From the first line to the last, return the material exactly.
____
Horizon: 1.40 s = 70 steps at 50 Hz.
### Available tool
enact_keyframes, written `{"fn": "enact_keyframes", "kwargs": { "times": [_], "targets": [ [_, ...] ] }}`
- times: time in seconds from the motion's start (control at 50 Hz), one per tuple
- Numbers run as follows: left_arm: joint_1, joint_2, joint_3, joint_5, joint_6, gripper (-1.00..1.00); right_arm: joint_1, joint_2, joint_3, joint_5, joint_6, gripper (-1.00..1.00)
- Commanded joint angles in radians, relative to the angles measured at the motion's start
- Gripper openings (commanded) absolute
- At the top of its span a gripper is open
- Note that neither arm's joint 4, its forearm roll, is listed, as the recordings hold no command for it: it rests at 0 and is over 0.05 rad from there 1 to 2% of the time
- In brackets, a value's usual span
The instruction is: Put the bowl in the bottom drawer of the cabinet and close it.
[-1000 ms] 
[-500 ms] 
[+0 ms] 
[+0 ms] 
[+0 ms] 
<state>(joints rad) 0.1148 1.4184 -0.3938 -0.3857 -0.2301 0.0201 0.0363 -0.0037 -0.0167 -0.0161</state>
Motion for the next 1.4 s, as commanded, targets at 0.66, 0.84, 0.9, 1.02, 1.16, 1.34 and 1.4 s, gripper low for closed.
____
# Answer space:
Horizon: 1.40 s = 70 steps at 50 Hz.
### Available tool
enact_keyframes, written `{"fn": "enact_keyframes", "kwargs": { "times": [_], "targets": [ [_, ...] ] }}`
- times: time in seconds from the motion's start (control at 50 Hz), one per tuple
- Numbers run as follows: left_arm: joint_1, joint_2, joint_3, joint_5, joint_6, gripper (-1.00..1.00); right_arm: joint_1, joint_2, joint_3, joint_5, joint_6, gripper (-1.00..1.00)
- Commanded joint angles in radians, relative to the angles measured at the motion's start
- Gripper openings (commanded) absolute
- At the top of its span a gripper is open
- Note that neither arm's joint 4, its forearm roll, is listed, as the recordings hold no command for it: it rests at 0 and is over 0.05 rad from there 1 to 2% of the time
- In brackets, a value's usual span
The instruction is: Put the bowl in the bottom drawer of the cabinet and close it.
[-1000 ms] 
[-500 ms] 
[+0 ms] 
[+0 ms] 
[+0 ms] 
<state>(joints rad) 0.1148 1.4184 -0.3938 -0.3857 -0.2301 0.0201 0.0363 -0.0037 -0.0167 -0.0161</state>
Motion for the next 1.4 s, as commanded, targets at 0.66, 0.84, 0.9, 1.02, 1.16, 1.34 and 1.4 s, gripper low for closed.

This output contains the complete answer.